Carrie's Candle

Travels with Carrie

18 January 2005

Marybeth

When Carrie and Luke were younger, I started taking them on vacations during spring break, trips in which our agenda wasn’t constrained by the napping and attention needs of the younger kids. The first time, when Carrie was in fourth grade and Luke was in seventh, we went to Boston, where Uncle Peter was still working on the everlasting college degree. We walked the Freedom Trail, watched street performers at Fanueil Hall, and drove out to Plymouth Plantation, where Luke and Carrie tried to trip up the costumed historical interpreters with modern references and artifacts. We had dinner with Peter and his friends, and went to an authentic wharf lobster house for their first experiences with whole, couldn’t-be-fresher lobsters. Luke and I decided to share one of the two double beds in our motel room because Carrie was a bundle of comatose energy as she slept—stealing covers, thwacking her partner with a forearm, or squirming into a perpendicular position—depriving her bed partner of any peace at all.

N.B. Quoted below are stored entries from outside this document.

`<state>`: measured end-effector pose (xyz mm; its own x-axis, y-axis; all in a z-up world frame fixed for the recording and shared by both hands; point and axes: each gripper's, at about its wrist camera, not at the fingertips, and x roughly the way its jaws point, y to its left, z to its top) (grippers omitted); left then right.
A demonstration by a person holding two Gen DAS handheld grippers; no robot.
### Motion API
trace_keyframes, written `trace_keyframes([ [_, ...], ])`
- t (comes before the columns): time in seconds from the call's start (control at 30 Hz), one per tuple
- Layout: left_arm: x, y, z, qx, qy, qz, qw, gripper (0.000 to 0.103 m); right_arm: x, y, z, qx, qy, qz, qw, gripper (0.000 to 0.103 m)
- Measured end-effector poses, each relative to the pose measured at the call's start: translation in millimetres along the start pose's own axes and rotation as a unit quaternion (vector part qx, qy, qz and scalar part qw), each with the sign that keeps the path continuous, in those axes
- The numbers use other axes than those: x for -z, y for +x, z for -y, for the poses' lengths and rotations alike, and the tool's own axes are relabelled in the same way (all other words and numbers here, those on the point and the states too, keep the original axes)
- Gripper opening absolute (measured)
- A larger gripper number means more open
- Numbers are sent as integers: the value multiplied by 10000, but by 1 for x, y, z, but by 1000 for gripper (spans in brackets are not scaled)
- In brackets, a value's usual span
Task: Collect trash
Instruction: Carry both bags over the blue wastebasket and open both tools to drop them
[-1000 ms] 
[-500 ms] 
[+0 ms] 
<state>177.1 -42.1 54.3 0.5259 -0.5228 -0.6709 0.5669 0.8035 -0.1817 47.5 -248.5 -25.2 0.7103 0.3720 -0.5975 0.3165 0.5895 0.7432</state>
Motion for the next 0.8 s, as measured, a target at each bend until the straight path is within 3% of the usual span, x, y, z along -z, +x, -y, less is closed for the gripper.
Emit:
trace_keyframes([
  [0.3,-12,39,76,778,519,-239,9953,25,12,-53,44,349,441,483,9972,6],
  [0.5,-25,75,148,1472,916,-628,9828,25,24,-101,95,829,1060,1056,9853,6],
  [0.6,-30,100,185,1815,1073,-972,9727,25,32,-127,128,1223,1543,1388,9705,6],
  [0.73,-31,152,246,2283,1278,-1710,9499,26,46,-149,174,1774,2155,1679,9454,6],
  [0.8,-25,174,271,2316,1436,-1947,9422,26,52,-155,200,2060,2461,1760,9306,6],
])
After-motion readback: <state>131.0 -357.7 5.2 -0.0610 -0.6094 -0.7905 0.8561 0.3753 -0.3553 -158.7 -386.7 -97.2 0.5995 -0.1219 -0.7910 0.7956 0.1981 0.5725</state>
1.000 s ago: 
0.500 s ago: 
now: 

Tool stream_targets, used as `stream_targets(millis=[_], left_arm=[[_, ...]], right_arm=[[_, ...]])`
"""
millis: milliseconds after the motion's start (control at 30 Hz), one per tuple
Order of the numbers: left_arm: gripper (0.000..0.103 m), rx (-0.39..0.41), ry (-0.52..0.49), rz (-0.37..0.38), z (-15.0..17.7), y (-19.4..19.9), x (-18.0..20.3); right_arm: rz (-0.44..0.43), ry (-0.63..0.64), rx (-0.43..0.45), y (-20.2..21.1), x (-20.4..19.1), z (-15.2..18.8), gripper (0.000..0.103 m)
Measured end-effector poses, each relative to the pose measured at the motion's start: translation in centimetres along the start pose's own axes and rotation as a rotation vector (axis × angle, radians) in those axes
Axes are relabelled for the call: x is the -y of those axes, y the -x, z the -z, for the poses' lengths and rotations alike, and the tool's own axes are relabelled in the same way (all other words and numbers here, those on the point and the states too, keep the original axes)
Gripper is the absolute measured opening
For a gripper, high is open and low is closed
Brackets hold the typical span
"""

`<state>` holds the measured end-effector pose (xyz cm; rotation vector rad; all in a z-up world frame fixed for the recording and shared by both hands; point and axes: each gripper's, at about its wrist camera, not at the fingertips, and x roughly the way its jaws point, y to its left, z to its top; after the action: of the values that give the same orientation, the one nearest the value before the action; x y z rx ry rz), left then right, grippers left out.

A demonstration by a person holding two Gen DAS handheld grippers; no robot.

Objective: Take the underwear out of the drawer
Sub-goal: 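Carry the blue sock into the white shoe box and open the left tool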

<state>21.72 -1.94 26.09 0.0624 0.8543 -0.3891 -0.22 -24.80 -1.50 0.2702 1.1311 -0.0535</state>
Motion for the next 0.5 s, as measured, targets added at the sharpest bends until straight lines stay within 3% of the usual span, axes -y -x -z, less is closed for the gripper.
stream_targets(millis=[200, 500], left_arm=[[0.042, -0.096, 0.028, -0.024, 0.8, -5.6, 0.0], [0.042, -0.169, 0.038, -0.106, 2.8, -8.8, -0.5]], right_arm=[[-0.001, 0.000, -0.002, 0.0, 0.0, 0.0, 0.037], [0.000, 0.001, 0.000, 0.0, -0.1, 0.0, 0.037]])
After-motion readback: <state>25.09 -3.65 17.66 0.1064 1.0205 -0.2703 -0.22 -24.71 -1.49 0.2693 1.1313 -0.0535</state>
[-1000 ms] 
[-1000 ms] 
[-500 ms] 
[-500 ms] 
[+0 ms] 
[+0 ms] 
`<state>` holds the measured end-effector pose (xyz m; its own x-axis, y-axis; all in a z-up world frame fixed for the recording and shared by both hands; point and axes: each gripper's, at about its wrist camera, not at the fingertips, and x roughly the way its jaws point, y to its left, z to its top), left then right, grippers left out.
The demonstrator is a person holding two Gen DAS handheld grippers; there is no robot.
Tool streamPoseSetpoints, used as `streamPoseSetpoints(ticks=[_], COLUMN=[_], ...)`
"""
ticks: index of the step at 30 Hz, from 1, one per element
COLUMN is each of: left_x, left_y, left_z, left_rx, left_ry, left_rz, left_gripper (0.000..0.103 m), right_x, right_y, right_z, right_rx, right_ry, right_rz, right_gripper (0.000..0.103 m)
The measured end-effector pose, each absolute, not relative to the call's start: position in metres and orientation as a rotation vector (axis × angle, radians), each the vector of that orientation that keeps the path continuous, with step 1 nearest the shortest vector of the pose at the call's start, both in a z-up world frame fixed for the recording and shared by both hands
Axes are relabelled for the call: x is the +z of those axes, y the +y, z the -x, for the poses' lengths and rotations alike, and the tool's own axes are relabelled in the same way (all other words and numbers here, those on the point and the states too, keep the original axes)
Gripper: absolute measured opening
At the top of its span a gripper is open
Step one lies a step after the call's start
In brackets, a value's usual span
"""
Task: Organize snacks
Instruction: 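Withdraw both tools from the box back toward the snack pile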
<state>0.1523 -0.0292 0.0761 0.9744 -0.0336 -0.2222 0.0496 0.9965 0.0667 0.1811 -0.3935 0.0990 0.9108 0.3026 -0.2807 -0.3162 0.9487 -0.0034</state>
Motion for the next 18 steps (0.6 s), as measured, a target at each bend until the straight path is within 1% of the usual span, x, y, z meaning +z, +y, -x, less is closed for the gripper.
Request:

Two years later, we went to New York City. Again, we walked and walked, rode the ferry and visited the Statue of Liberty, ate hot dogs and pretzels from street vendors, rode to the top pf the Empire State building, and had lunch at the Plaza with our friend Roger, Carrie’s godfather. We met up with Luke’s friend Mike and his parents at South Seaport and walked through Wall Street to the World Trade Center. The thing they loved best was seeing Broadway shows. I’d pre-purchased tickets to A Funny Thing Happened on the Way to the Forum, and as we waited in line on 42nd Street, we studied the posters plastered to the sides of the theater. Carrie gasped as she recognized some of the stars of the show and she said, with high drama, “I’m going to be …in the same building…as Whoopie Goldberg?!” The show exceeded her expectations, as our seats were very good and she was just feet from this Movie Star she knew from Sister Act. On our final night, the decision to see another show instead of eating in a fancy restaurant was unanimous—and we saw Sarah Jessica Parker as Fred in Once upon a Mattress, a show that Carrie helped direct for Regina just a few years later.

Two more years elapsed and Luke had a different spring break than the other kids, so it was Scott and Carrie and I off to Washington, DC. We spent lots of time with Aunt Louisa and her new baby Alec, were escorted by my friend Michelle through the Library of Congress and the “secret” tunnels that connect the buildings on Capital Hill, and spent time in Annapolis with our friends the Roeders. Of course Mimi knew just the shop for the perfect 8th grade graduation dress! The highlight was the afternoon Carrie and I spent at the Holocaust Museum, where the solemn weight of suffering profoundly touched Carrie in a way our trip to Dachau a year earlier had not.

These trips were very special and I am grateful I had the chance to rediscover beloved places with my children.